Extracted data entries
◇ ◇ ◇ ◇ ◇ ◇ ◇

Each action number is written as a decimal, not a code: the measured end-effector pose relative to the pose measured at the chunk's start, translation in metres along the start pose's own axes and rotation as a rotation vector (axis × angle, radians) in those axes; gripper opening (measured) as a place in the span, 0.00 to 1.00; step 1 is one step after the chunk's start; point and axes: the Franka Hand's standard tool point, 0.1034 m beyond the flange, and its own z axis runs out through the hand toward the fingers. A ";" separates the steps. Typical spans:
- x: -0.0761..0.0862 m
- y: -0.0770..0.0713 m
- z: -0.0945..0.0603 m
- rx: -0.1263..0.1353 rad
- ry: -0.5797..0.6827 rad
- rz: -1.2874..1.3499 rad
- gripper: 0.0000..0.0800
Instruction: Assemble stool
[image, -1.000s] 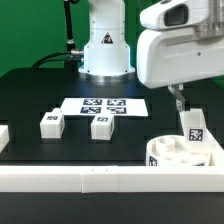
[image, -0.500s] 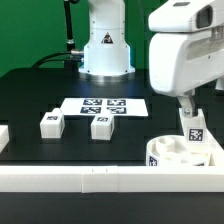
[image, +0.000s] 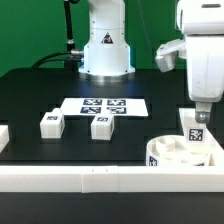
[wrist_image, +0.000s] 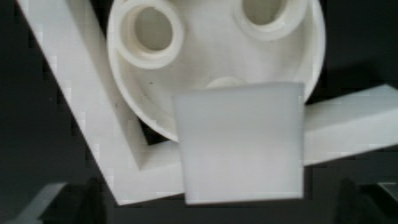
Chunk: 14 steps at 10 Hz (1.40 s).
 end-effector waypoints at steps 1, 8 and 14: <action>-0.002 0.000 0.003 0.002 -0.005 -0.042 0.81; -0.007 -0.003 0.012 0.016 -0.012 0.047 0.42; -0.006 -0.007 0.012 0.032 -0.019 0.690 0.42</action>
Offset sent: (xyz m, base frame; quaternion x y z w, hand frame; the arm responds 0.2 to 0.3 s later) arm -0.0030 0.0001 -0.0065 0.0083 0.0037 -0.0019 1.0000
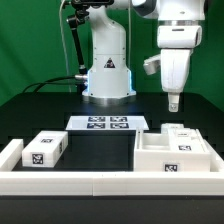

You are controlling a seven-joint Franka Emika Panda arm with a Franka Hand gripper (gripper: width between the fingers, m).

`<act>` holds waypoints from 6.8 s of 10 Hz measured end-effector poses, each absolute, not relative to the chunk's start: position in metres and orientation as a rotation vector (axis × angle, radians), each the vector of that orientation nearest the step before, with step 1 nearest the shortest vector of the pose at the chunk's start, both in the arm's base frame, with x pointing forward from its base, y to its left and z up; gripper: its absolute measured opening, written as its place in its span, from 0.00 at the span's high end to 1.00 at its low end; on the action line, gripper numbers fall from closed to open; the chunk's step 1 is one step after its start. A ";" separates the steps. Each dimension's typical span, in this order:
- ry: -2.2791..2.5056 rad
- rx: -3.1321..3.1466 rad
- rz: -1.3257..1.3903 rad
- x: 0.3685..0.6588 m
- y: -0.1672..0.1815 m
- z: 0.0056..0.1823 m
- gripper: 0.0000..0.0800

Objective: Assemble cabinet

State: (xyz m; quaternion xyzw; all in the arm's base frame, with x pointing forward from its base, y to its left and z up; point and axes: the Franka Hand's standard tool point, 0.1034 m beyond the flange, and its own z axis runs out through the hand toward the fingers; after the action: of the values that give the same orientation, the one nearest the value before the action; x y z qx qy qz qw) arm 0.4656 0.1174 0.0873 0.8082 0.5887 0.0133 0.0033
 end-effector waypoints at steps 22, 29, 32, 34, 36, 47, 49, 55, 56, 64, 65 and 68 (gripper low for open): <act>1.913 2.579 0.069 0.391 0.129 0.021 0.92; 1.914 2.526 -0.042 0.423 0.085 0.063 0.92; 1.905 2.532 -0.022 0.441 0.077 0.064 0.91; 1.902 2.533 -0.017 0.443 0.078 0.064 0.91; 1.912 2.526 -0.014 0.445 0.078 0.064 0.91; 1.982 2.478 0.001 0.463 0.072 0.060 0.91; 2.043 2.431 0.000 0.468 0.068 0.059 0.91; 2.127 2.355 0.012 0.474 0.066 0.059 0.91; 2.127 2.355 0.013 0.475 0.066 0.059 0.91; 2.132 2.355 0.036 0.552 0.060 0.059 0.91; 2.139 2.362 0.006 0.557 0.060 0.059 0.91; 2.168 2.339 0.006 0.568 0.059 0.059 0.91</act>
Offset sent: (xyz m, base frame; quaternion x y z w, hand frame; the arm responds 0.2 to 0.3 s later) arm -0.0416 0.0163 -0.0268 -0.0206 0.0282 -0.0132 0.9993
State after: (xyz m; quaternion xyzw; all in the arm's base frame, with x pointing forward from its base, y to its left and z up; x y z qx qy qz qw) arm 0.5680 0.0595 0.0593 0.7332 0.6796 0.0019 -0.0238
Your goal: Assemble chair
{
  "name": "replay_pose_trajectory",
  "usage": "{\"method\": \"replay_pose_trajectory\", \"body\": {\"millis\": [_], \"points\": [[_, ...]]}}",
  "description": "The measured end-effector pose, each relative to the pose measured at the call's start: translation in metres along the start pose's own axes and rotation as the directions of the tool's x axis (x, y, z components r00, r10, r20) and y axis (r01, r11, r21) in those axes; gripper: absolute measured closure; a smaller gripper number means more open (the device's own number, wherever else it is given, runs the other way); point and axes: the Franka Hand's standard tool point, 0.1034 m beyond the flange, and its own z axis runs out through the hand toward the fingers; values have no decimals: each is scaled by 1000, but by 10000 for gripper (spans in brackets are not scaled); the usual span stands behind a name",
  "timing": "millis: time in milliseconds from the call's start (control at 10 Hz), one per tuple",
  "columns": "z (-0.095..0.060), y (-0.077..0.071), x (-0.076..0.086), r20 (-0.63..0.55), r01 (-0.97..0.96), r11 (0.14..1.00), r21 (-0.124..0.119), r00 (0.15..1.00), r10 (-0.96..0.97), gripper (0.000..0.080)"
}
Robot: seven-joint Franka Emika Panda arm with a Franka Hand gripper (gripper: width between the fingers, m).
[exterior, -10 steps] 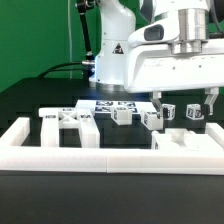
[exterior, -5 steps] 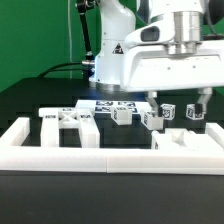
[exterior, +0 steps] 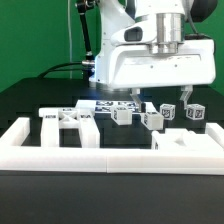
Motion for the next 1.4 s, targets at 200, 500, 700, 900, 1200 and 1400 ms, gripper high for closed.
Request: {"method": "replay_pose_trajectory", "body": {"millis": [200, 500, 700, 900, 1200, 1400], "points": [[2, -5, -9, 133, -21, 999, 30, 991, 17, 151], [1, -16, -29, 311, -99, 994, 39, 947, 82, 151], [3, -18, -41, 449, -104, 993, 52, 891, 70, 151], [2, -17, -46, 545, -84, 996, 32, 837, 53, 151], [5, -17, -50, 691, -90, 995, 50, 723, 30, 151], [11, -7, -58, 759, -97, 994, 45, 650, 29, 151]]}}
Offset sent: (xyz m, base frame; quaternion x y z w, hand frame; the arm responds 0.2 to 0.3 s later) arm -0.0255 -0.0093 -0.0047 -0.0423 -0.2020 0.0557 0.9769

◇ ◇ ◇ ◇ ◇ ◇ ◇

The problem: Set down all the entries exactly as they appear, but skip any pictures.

Written answer:
Each action number is written as a decimal, not a code: the measured end-effector pose relative to the pose measured at the chunk's start, translation in metres along the start pose's own axes and rotation as a rotation vector (axis × angle, radians) in those axes; gripper opening (measured) as a place in the span, 0.00 to 1.00; step 1 is one step after the chunk's start; point and axes: the Franka Hand's standard tool point, 0.1034 m beyond the flange, and its own z axis runs out through the hand toward the fingers. A ";" separates the steps. Typical spans:
- x: -0.0761..0.0862 m
- y: -0.0770..0.0713 m
- z: -0.0945..0.0603 m
- rx: -0.1263..0.1353 rad
- ry: -0.5797..0.6827 rad
- rz: -1.2874..1.3499 rad
- gripper: 0.0000..0.0800
Instruction: Assemble stool
[image, -1.000s] 
[image, -0.500s] 
[image, +0.000s] 
[wrist_image, +0.000s] 
Chunk: 14 steps at 10 Hz (1.40 s).
 end-effector waypoints at steps 1, 8 and 14: <action>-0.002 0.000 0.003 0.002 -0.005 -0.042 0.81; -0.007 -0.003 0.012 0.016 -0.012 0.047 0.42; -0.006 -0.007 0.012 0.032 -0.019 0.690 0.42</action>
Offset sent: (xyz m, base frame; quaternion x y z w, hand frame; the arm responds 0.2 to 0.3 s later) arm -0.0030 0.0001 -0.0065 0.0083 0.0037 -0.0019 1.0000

You are controlling a seven-joint Franka Emika Panda arm with a Franka Hand gripper (gripper: width between the fingers, m).

`<act>` holds waypoints from 6.8 s of 10 Hz measured end-effector poses, each absolute, not relative to the chunk's start: position in metres and orientation as a rotation vector (axis × angle, radians), each the vector of that orientation nearest the step before, with step 1 nearest the shortest vector of the pose at the chunk's start, both in the arm's base frame, with x pointing forward from its base, y to its left and z up; gripper: its absolute measured opening, written as its place in its span, from 0.00 at the span's high end to 1.00 at its low end; on the action line, gripper numbers fall from closed to open; the chunk's step 1 is one step after its start. A ";" separates the steps. Each dimension's typical span, in this order:
- ry: -2.2791..2.5056 rad
- rx: -3.1321..3.1466 rad
- rz: -1.3257..1.3903 rad
- x: 0.3685..0.6588 m
- y: -0.1672..0.1815 m
- z: 0.0056..0.1823 m
- gripper: 0.0000..0.0800

Objective: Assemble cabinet

State: (xyz m; quaternion xyzw; all in the arm's base frame, with x pointing forward from its base, y to its left and z up; point and axes: the Franka Hand's standard tool point, 0.1034 m beyond the flange, and its own z axis runs out through the hand toward the fingers; after the action: of the values that give the same orientation, the one nearest the value before the action; x y z qx qy qz qw) arm 0.4656 0.1174 0.0873 0.8082 0.5887 0.0133 0.0033
 end-effector waypoints at steps 22, 29, 32, 34, 36, 47, 49, 55, 56, 64, 65 and 68 (gripper low for open): <act>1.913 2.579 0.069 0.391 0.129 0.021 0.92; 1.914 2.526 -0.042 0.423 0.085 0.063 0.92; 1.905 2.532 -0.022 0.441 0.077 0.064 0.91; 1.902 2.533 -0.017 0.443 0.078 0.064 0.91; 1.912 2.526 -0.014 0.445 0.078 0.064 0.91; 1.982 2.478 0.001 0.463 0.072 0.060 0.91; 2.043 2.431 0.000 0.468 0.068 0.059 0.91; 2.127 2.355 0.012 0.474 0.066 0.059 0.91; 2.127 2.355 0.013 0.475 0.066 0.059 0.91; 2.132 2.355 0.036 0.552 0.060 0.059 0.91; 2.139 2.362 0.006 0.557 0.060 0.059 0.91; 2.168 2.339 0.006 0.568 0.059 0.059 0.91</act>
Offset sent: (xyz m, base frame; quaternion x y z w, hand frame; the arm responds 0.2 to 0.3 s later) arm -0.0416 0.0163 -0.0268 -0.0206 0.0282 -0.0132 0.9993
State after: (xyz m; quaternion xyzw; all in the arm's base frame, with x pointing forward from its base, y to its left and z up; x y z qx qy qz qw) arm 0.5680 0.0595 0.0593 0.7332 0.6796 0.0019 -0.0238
Your goal: Assemble chair
{
  "name": "replay_pose_trajectory",
  "usage": "{\"method\": \"replay_pose_trajectory\", \"body\": {\"millis\": [_], \"points\": [[_, ...]]}}",
  "description": "The measured end-effector pose, each relative to the pose measured at the call's start: translation in metres along the start pose's own axes and rotation as the directions of the tool's x axis (x, y, z components r00, r10, r20) and y axis (r01, r11, r21) in those axes; gripper: absolute measured closure; a smaller gripper number means more open (the device's own number, wherever else it is given, runs the other way); point and axes: the Franka Hand's standard tool point, 0.1034 m beyond the flange, and its own z axis runs out through the hand toward the fingers; values have no decimals: each is scaled by 1000, but by 10000 for gripper (spans in brackets are not scaled); the usual span stands behind a name",
  "timing": "millis: time in milliseconds from the call's start (control at 10 Hz), one per tuple",
  "columns": "z (-0.095..0.060), y (-0.077..0.071), x (-0.076..0.086), r20 (-0.63..0.55), r01 (-0.97..0.96), r11 (0.14..1.00), r21 (-0.124..0.119), r00 (0.15..1.00), r10 (-0.96..0.97), gripper (0.000..0.080)"
}
Robot: seven-joint Franka Emika Panda arm with a Franka Hand gripper (gripper: width between the fingers, m).
[exterior, -10 steps] 
[exterior, -5 steps] 
[exterior, +0 steps] 
Motion for the next 1.4 s, targets at 200, 500, 700, 900, 1200 and 1400 ms, gripper high for closed.
Request: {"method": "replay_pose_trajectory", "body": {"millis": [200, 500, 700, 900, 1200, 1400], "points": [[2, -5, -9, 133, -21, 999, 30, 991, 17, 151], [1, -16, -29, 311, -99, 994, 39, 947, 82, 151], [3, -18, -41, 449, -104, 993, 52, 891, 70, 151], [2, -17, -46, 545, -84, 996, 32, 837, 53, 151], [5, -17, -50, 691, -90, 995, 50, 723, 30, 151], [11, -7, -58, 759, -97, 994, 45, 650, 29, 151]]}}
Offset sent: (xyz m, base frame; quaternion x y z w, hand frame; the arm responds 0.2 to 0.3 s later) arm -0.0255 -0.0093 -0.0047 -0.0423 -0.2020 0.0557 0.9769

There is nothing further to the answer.